To make way for the new American Falls Dam on the Snake River, the Bureau of Reclamation in 1925 began moving American Falls again: "344 residents, 46 businesses, three hotels, one school, five churches, one hospital, six grain elevators, and one flour mill were moved from the original town site, making this the largest government relocation project of its time."

In 1935 a new high school building, built at a cost of US$100,000, was dedicated by Senator William E. Borah. It was described as "one of the best educational plants in the state". By March 1964, a two-story addition for classrooms and science laboratories was begun, to be completed by the beginning of the following school year. The school board also approved plans for a "gymnasium – music room – cafeteria complex" at a cost of $420,000.

In June 1996, school trustees prepared plans for a new school that would cost approximately $13 million, and planned for the old high school building to house primary grades three through five. However, a seismic analysis conducted in 1997 revealed the old gymnasium and adjacent classrooms were not structurally sound enough to withstand an earthquake, and noted the front of the new section had sustained a 1.5 inch crack from the basement to the roof due to building settlement. Structurally, there were also deficiencies with the roof and the walls, which were likely to collapse in a seismic event, making retrofitting unfeasible.

Voters approved a 20-year bond for a new high school building that opened in 2002. In June 2003, 103 seniors and their families were the first to celebrate graduation in the new gymnasium.

Graduates in 2020 were celebrated with outdoor ceremonies on the football field of an elementary school. The school had submitted a COVID-19 compliant plan to Southeastern Idaho Public Health to gain approval of the ceremonies and ensure the safety of participants. Radio station KISU-FM of Idaho State University broadcast the ceremonies.
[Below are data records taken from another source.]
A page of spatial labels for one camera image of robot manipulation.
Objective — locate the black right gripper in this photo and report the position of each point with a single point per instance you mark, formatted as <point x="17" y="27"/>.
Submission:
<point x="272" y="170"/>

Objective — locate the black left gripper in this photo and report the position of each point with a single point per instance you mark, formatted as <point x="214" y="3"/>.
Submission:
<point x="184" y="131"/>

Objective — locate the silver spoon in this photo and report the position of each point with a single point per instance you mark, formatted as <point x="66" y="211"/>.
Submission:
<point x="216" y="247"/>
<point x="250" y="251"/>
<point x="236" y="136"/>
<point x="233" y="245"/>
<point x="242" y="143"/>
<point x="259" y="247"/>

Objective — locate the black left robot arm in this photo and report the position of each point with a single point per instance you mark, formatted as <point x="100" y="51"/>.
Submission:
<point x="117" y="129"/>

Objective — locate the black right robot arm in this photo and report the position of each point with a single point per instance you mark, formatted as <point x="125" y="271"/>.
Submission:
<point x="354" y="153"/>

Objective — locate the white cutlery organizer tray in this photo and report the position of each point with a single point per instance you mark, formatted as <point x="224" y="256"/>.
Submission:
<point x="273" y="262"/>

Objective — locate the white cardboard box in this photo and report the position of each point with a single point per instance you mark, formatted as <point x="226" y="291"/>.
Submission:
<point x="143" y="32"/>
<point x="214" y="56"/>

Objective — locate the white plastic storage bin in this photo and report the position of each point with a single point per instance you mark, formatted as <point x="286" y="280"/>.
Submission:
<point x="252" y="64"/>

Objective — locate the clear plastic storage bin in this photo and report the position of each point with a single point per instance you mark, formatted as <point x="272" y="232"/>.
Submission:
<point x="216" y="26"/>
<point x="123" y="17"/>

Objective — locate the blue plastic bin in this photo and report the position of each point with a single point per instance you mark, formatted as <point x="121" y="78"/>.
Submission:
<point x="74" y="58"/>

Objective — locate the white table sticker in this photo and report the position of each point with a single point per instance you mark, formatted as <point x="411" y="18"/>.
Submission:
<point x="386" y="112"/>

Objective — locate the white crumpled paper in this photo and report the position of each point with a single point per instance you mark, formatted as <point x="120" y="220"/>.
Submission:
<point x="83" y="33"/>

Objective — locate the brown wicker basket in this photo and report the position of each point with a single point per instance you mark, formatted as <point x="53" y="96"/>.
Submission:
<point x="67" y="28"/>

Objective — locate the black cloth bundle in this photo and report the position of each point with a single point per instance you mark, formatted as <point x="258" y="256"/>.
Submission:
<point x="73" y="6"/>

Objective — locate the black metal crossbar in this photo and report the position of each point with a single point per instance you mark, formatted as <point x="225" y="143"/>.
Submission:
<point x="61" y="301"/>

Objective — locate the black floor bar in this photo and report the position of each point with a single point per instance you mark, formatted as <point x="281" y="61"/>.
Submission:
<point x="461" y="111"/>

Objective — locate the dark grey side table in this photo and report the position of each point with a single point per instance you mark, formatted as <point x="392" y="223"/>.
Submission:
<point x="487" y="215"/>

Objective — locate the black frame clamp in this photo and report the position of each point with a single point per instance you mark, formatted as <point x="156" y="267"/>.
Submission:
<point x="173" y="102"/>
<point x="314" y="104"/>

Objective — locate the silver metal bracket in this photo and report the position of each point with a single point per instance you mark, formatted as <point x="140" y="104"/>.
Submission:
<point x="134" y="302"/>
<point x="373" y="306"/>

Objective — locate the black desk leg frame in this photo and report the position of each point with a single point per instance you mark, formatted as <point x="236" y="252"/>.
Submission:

To honor graduates, the event was followed buy a parade of vehicles from the field to the high school.

Principal Travis Hansen said 44% of the 92 graduates in 2020 had already enrolled in college classes.

== Curriculum ==
American Falls High School offers college preparatory coursework (English, math, foreign language, humanities, natural science, social science, and communication), as well as vocational courses, performing arts and studio arts classes.

== Extracurricular activities ==
Extra curricular activities include a variety of sports, instrumental and vocal music, debate, drama and speech.

In the 1936 Portland Rose Festival, American Falls High School won prize in prep school division, class one, band competition, for their marching ability.

Two seniors from the school's debate team became leaders on opposite sides of education reform in 2011, making the school "a font of activism", according to the Idaho Statesman.

Marc Beitia, Idaho's Teacher of the Year in 2018, helped start the school's agriculture program in 1990, and has sponsored its national award-winning Future Farmer of America chapter.

María Sánchez, a Mexican women's national team soccer player, started her career playing for the high school team because no club teams were nearby nor could her parents afford to get her on an elite club team. Her number was later retired.